The Status of Anganwadi Workers in Delhi

A joint study by Team SPRF and the Center for Civic Engagement.
Edited by Kausumi Saha
In 2017, the National Nutrition Mission (NNM) or POSHAN Abhiyan was launched by the government of India to improve nutritional outcomes for children, pregnant women, and lactating mothers. The mission was aimed at monitoring, supervising, setting targets, and guiding nutrition-related policies across ministries (PIB 2017). This was to be achieved by initially mapping all ongoing interventions to address malnutrition in the country and implementing a Convergence Action Plan (CAP) from the central to the grassroots level. An important aspect of the mission was to upgrade the data collection and monitoring at Anganwadi Centres (AWC) across the country operating under the Integrated Child Development Services (ICDS) to improve the nutritional and developmental outcomes of
children and nursing mothers.
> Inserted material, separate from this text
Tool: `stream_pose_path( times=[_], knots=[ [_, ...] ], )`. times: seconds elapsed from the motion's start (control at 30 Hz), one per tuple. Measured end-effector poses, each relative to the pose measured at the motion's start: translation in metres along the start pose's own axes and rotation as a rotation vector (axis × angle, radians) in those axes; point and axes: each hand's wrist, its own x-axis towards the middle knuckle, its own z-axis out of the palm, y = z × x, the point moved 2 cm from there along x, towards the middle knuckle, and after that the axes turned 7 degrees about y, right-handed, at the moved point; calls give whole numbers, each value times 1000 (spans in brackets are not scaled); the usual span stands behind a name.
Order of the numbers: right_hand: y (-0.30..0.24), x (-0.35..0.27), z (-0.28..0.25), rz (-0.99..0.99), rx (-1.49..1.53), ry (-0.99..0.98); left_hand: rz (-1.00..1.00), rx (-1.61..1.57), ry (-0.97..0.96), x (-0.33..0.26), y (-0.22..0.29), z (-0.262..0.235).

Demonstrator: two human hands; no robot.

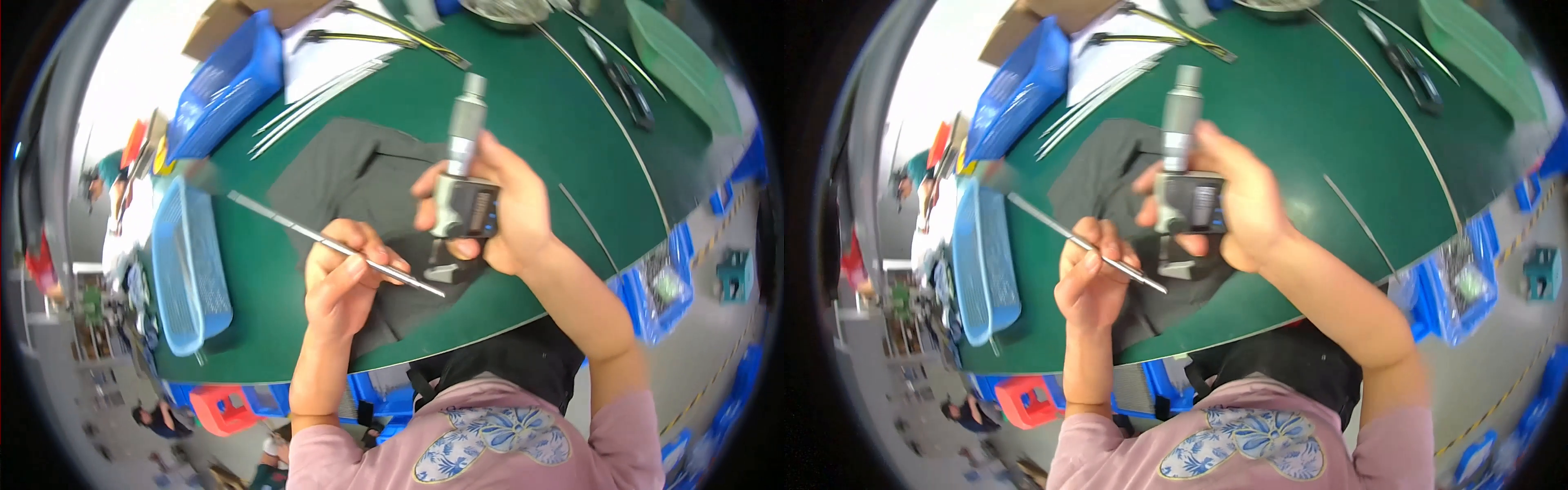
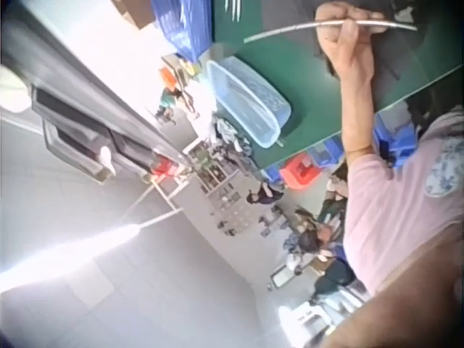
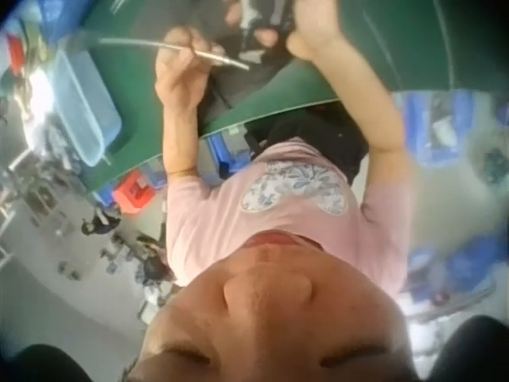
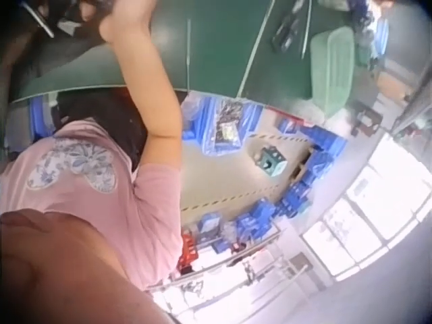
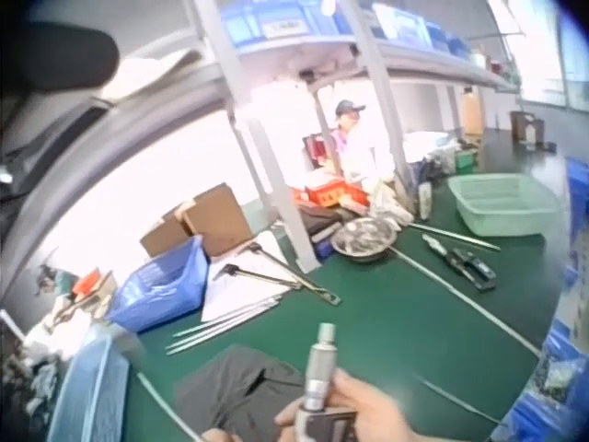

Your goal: Measuring the diameter of long metal rods using a digital micrometer for quality control.

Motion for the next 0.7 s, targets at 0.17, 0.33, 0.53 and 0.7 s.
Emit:
stream_pose_path(
  times=[0.17, 0.33, 0.53, 0.7],
  knots=[
    [6, 3, 0, -261, -374, 133, -113, -75, 39, -43, 17, 2],
    [12, 1, 5, -346, -407, 222, -391, -110, -227, -88, 4, 11],
    [-3, 8, -38, -454, -254, 76, -420, -170, -258, -95, -1, 13],
    [-14, 23, -46, -418, -198, -106, -324, -189, -51, -96, 27, 15]
  ],
)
Among the changes proposed for AWCs under the NNM were:
• Incentivising Anganwadi Workers (AWWs) to use IT-based tools.
• Eliminating registers used by AWWs.
• Introducing height measurement of children at AWCs (ibid.)
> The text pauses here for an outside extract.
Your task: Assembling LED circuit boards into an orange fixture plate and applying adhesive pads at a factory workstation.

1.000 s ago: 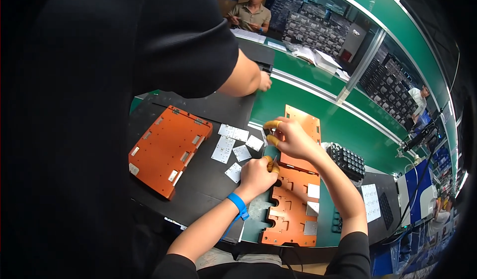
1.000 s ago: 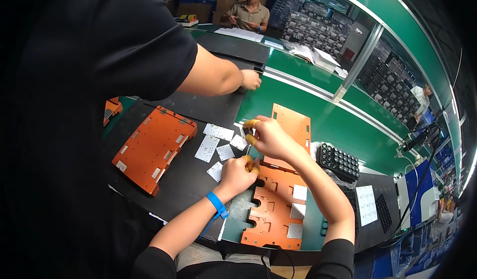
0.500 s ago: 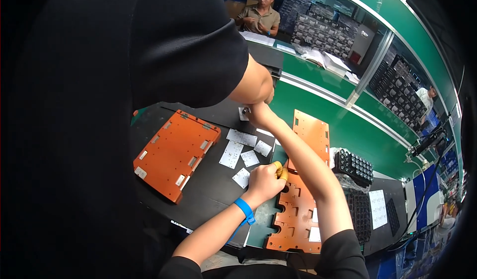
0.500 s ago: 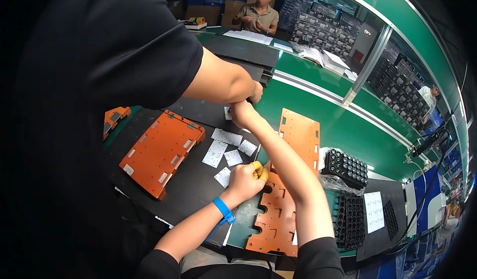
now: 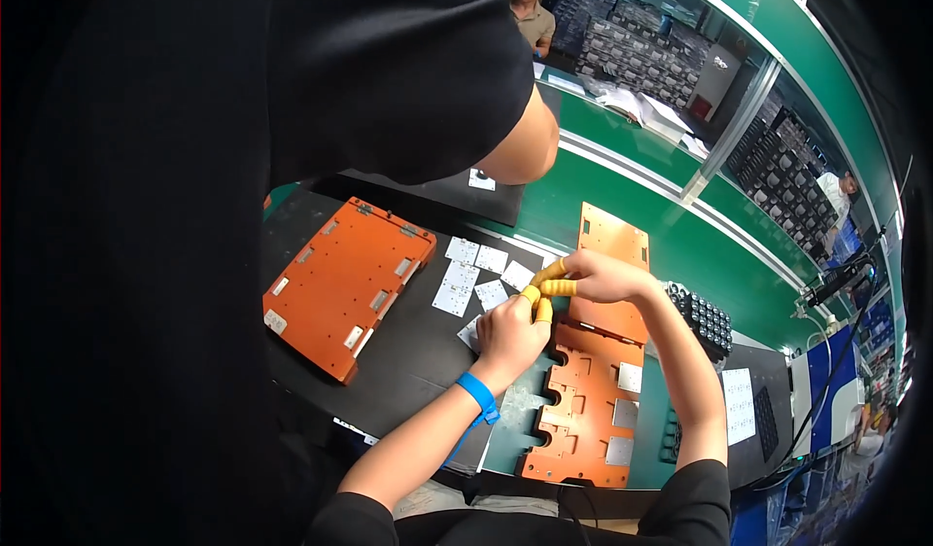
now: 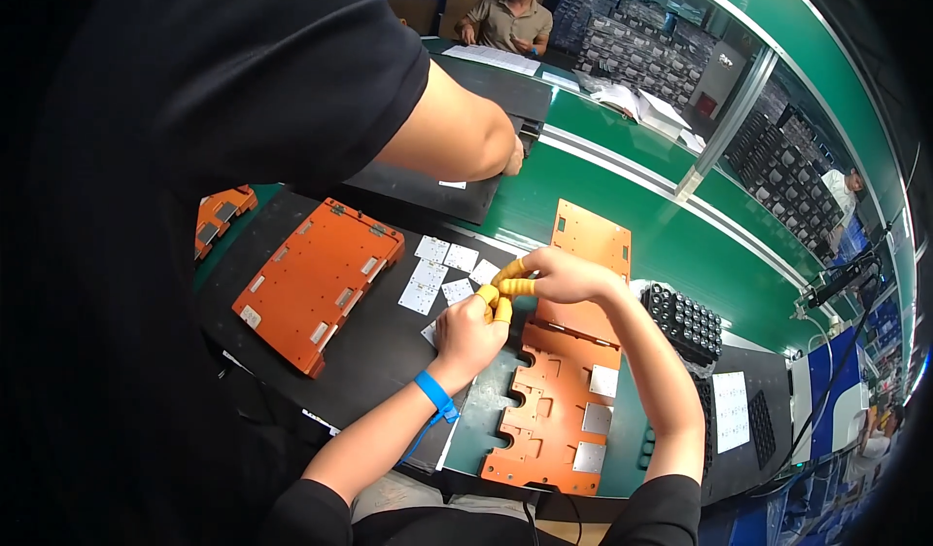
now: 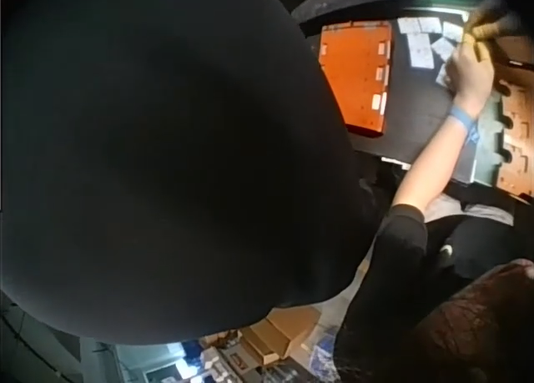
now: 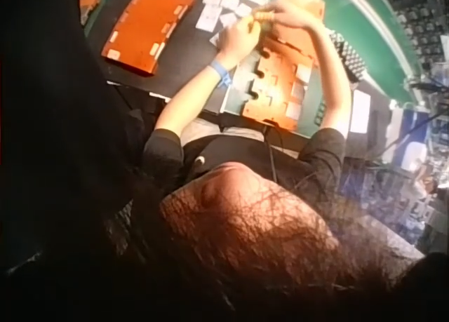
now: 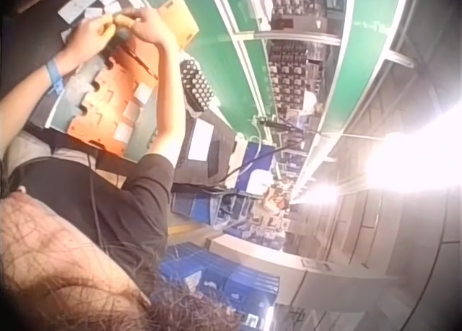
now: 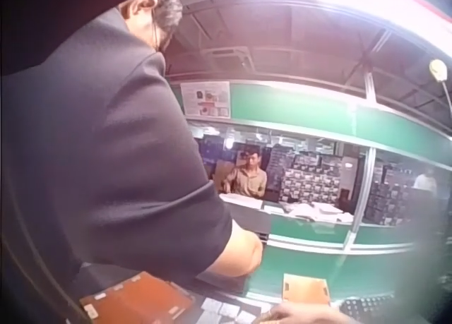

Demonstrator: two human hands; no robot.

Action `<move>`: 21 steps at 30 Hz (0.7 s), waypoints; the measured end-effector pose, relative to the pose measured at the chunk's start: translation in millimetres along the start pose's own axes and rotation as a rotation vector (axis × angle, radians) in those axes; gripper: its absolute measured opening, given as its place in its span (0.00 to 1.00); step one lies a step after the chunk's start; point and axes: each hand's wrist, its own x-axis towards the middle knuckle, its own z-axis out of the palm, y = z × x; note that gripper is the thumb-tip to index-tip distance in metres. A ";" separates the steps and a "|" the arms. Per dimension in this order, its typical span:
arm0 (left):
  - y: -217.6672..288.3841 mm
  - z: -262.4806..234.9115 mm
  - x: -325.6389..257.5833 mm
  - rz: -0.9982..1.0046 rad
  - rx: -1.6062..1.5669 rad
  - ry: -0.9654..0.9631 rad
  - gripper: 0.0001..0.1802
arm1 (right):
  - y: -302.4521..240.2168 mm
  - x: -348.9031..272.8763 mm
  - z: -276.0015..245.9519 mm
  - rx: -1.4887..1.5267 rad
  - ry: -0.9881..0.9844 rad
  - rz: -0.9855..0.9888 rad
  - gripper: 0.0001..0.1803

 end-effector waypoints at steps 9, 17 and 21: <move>-8.3 4.7 0.7 -0.122 -0.021 -0.095 0.09 | -28.6 7.0 13.8 -0.312 0.673 -0.328 0.11; -30.3 18.8 -9.0 0.042 -0.005 -0.067 0.23 | -91.2 71.9 80.4 0.581 0.601 0.299 0.32; -19.1 21.8 -3.2 0.028 0.063 -0.177 0.21 | -138.6 47.4 46.7 0.451 0.513 0.436 0.23</move>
AWWs have been the frontline workers providing a package of services under the ICDS programme, launched in 1975. As such, building the capacity of this frontline force is critical to improve the delivery of services under the ICDS scheme and collect real-time data on the nutritional outcomes of children in the country. This becomes even more important when considering that the Global Nutrition Report 2019 has concluded that India is off course to meet global nutrition targets even as it has a malnutrition burden among children under five years of age. As per the report, India’s national prevalence rates of under-five stunting (37.9%) and wasting (20.8%) are higher than the developing country averages of 25% and 8.9%, respectively (Global Nutrition Report 2019). For the same reason, improving socioeconomic outcomes as well as working conditions of AWWs is essential, yet has been seldom looked at, by researchers as well as policymakers. Hitherto, studies done on AWWs have focused primarily on the efficiency of service delivery.